Babies 6-12 Months Old
You will need everything in the section above, “Babies 0-6 Months Old” + the items listed below.
- 2 liquid bottles of Benadryl (Diphenhydramine) – I would make sure to have this on hand when you begin to introduce baby food, but they can also have allergic reactions to pets, insects, etc. I like to keep 1 at home and 1 in the diaper bag. This is an antihistamine to mild allergic reactions. If your child ever has an allergic reaction, call your pediatrician right away. If your child has a severe reaction that impacts their breathing, call 911 right away.
- 2 liquid bottles of Infant Motrin (Ibuprofen) – this can be given to babies who are 6 months old and older. I like to keep 1 at home and 1 in the diaper bag. The concentration of Infant and Children Motrin are different, so make sure to check the label. Click here for Motrin administration guidelines. Make sure to call your pediatrician because dosage is also based on weight, not just age. Your pediatrician can give you the most accurate dose based on your baby’s weight.
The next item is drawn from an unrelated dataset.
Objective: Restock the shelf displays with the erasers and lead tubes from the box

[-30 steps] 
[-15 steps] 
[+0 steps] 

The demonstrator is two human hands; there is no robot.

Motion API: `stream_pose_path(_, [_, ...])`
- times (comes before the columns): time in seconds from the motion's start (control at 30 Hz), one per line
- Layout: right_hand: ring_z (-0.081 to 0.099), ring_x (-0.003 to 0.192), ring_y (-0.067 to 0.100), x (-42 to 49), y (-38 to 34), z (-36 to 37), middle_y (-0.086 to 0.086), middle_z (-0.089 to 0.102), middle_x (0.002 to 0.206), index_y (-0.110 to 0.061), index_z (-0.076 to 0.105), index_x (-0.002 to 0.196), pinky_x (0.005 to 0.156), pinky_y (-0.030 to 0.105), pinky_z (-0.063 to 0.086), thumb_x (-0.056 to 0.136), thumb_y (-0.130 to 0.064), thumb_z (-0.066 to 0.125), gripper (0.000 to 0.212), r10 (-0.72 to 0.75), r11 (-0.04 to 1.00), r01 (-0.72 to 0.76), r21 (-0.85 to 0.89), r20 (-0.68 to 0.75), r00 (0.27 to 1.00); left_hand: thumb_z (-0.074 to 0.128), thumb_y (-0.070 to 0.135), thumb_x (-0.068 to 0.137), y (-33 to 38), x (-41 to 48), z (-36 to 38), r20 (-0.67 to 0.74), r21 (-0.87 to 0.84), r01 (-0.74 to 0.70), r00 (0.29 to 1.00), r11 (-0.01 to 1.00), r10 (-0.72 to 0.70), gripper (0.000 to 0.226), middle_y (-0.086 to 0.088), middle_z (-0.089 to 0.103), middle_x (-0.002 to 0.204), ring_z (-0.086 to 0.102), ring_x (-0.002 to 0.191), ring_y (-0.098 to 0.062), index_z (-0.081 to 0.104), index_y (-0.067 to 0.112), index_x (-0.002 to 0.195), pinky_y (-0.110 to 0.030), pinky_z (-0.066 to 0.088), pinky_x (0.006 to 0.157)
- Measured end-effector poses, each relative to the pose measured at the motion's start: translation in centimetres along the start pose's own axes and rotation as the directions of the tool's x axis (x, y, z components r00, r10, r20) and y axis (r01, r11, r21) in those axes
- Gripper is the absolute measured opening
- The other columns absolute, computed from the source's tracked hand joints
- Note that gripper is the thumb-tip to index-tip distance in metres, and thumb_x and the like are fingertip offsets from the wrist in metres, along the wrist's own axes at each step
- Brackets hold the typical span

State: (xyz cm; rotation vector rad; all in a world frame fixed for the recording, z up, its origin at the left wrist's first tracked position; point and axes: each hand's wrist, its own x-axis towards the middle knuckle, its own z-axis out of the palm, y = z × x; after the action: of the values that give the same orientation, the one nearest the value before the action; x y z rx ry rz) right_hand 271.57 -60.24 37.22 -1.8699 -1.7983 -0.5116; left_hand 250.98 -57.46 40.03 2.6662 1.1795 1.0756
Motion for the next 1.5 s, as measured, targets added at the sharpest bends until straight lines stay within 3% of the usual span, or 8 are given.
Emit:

- Tylenol + Motrin Tip: You can alternate Tylenol and Motrin every 3 hours in babies who are 6 months old or older (so the same medication is given every 6 hours) if needed.
- Tylenol Suppositories for children 6-36 months old – if you can’t get them to take their medicine orally then your pediatrician can approve Tylenol suppositories.
- Pedialyte – if under 12 months old, must get permission from your pediatrician before offering Pedialyte in a bottle or a sippy cup. This will rehydrate and replenish electrolytes.
- Vomit Bags
- Moms on Call 6-15 Months Book – it is different than their 0-6 months book because as babies grow, the illnesses and what to do when they get sick does change. This book is written by two pediatric nurses with over 20 years of experience and moms. They include a common illness sections – what to do when baby gets sick during the day verses night, when to call the pediatrician, and so much more!